Bibliographic references:

  • Chen, S., Cai, D., Pearce, K., Sun, P. Y.-W., Roberts, A. C., and Glanzman, D. L. (2014). Reinstatement of long-term memory following erasure of its behavioral and synaptic expression in Aplysia. eLife 3: e03896. doi: 10.7554 / eLife.03896.
  • Johansson, F., Jirenhed, D.-A., Rasmussen, A., Zucca, R., and Hesslow, G. (2014). Memory trace and timing mechanism localized to cerebellar Purkinje cells. Proc. Natl. Acad. Sci.

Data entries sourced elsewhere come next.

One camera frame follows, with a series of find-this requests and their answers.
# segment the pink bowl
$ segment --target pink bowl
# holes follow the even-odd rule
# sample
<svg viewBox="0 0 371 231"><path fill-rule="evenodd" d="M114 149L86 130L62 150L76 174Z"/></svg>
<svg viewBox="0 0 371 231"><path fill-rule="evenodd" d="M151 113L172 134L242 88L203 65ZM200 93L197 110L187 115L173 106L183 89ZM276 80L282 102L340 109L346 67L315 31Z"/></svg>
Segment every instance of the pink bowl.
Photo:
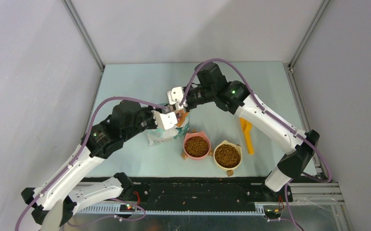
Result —
<svg viewBox="0 0 371 231"><path fill-rule="evenodd" d="M201 160L201 159L204 159L208 153L211 151L211 142L210 140L208 139L207 135L203 132L203 131L200 131L200 132L194 132L194 133L187 133L185 135L186 137L184 138L184 143L183 143L183 150L184 150L184 153L191 159L193 160ZM205 155L201 156L201 157L193 157L191 156L190 154L188 154L186 152L186 147L185 147L185 143L187 142L188 139L190 139L191 137L195 137L195 136L200 136L202 137L207 143L208 143L208 151Z"/></svg>

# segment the beige bowl
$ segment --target beige bowl
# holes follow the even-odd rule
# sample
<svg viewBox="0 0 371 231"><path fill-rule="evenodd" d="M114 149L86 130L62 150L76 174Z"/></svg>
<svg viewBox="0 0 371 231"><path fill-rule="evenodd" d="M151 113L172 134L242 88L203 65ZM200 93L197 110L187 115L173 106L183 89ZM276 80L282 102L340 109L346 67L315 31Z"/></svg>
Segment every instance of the beige bowl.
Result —
<svg viewBox="0 0 371 231"><path fill-rule="evenodd" d="M217 162L217 160L215 159L215 153L217 152L217 148L218 148L219 146L223 145L223 144L231 145L231 146L233 146L233 147L238 151L238 154L239 154L239 156L241 157L241 159L240 159L239 163L238 163L235 167L231 167L231 168L223 167L223 166L221 166L221 165ZM234 170L235 168L238 168L238 166L241 164L241 162L242 162L242 148L241 148L241 146L239 146L239 145L235 145L235 144L230 143L230 142L228 142L228 141L223 141L221 144L219 144L219 145L214 149L214 163L215 163L215 164L216 164L220 169L222 169L222 170L224 170L224 171Z"/></svg>

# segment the bowl
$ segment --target bowl
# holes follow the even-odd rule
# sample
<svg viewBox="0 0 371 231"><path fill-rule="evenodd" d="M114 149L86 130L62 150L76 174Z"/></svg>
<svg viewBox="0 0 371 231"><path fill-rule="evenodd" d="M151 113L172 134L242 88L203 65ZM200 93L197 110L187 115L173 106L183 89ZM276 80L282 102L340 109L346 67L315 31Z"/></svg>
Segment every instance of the bowl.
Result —
<svg viewBox="0 0 371 231"><path fill-rule="evenodd" d="M210 140L208 139L208 137L207 137L207 135L203 132L203 131L200 131L200 132L194 132L194 133L187 133L186 135L185 135L186 137L184 138L184 143L183 143L183 150L184 150L184 153L188 156L188 158L190 158L190 159L193 159L193 160L201 160L201 159L204 159L207 155L208 155L208 153L210 153L210 151L211 151L211 142L210 142ZM191 156L190 154L188 154L187 152L186 152L186 147L185 147L185 143L187 142L187 140L188 139L190 139L191 137L196 137L196 136L200 136L200 137L202 137L207 143L208 143L208 151L207 151L207 153L206 154L204 154L203 156L201 156L201 157L193 157L193 156Z"/></svg>
<svg viewBox="0 0 371 231"><path fill-rule="evenodd" d="M217 162L217 160L215 159L215 152L217 151L218 147L220 147L221 145L224 145L224 144L228 144L228 145L231 145L232 147L234 147L234 148L238 151L239 156L241 157L239 163L238 163L235 167L230 167L230 168L223 167L223 166L221 166L221 165ZM239 166L239 165L241 164L241 162L242 162L242 148L241 148L241 146L239 146L239 145L236 145L236 144L230 143L230 142L228 142L228 141L223 141L221 144L219 144L219 145L214 149L214 156L213 156L213 157L214 157L214 163L215 163L215 164L216 164L220 169L222 169L222 170L224 170L224 171L234 170L235 168L238 168L238 166Z"/></svg>

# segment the yellow scoop
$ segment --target yellow scoop
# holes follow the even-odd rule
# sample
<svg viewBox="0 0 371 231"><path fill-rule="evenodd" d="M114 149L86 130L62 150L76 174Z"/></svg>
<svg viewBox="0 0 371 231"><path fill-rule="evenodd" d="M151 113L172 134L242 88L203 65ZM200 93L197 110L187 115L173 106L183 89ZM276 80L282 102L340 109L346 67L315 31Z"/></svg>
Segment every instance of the yellow scoop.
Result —
<svg viewBox="0 0 371 231"><path fill-rule="evenodd" d="M252 124L243 118L239 118L239 122L241 123L242 132L244 133L244 136L245 136L245 142L247 144L248 153L254 154L255 151L253 150L253 145L252 145L251 135L250 135Z"/></svg>

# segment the red wire
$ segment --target red wire
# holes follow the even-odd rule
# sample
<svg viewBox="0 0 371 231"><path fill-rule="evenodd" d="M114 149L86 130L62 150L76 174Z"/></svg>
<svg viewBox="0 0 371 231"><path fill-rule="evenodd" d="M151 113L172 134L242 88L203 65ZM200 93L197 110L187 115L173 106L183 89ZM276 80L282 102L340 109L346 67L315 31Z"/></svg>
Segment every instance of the red wire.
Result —
<svg viewBox="0 0 371 231"><path fill-rule="evenodd" d="M282 196L279 195L279 208L280 210L284 209L285 208L285 205L283 204L283 199L282 199Z"/></svg>
<svg viewBox="0 0 371 231"><path fill-rule="evenodd" d="M137 196L137 205L140 204L140 196L139 196L139 193L137 191L134 191L133 194L135 194Z"/></svg>

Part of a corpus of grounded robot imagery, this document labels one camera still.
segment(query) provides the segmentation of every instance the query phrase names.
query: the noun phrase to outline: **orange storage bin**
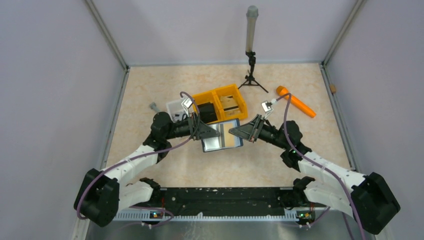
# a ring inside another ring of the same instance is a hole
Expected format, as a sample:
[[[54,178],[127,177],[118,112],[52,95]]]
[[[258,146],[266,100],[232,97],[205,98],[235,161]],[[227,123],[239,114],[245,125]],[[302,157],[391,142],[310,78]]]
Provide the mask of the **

USES. 111, 14930-14934. doi: 10.1073 / pnas.1415371111.
  • Kandel, E. R., and Siegelbaum, S. TO. (2013). "Cellular mechanisms of implicit memory storage and the biological basis of individuality," in Principles of Neural Science, 5th Edn., Eds E. R. Kandel, J. H. Schwartz, T. M. Jessell, S. TO. Siegelbaum, and A. J. Hudspeth (New York, NY: McGraw-Hill), 1461–1486.
  • Martin, S. J., and Morris, R. G. M. (2002). New life in an old idea: the synaptic plasticity and memory hypothesis revisited. Hippocampus 12, 609–636. doi: 10.1002 / hypo.10107.
  • Ryan, T. J., Roy, D. S., Pignatelli, M., Arons, A., and Tonegawa, S. (2015). Engram cells retain memory under retrograde amnesia. Science 348, 1007-1013. doi: 10.1126 / science.aaa5542.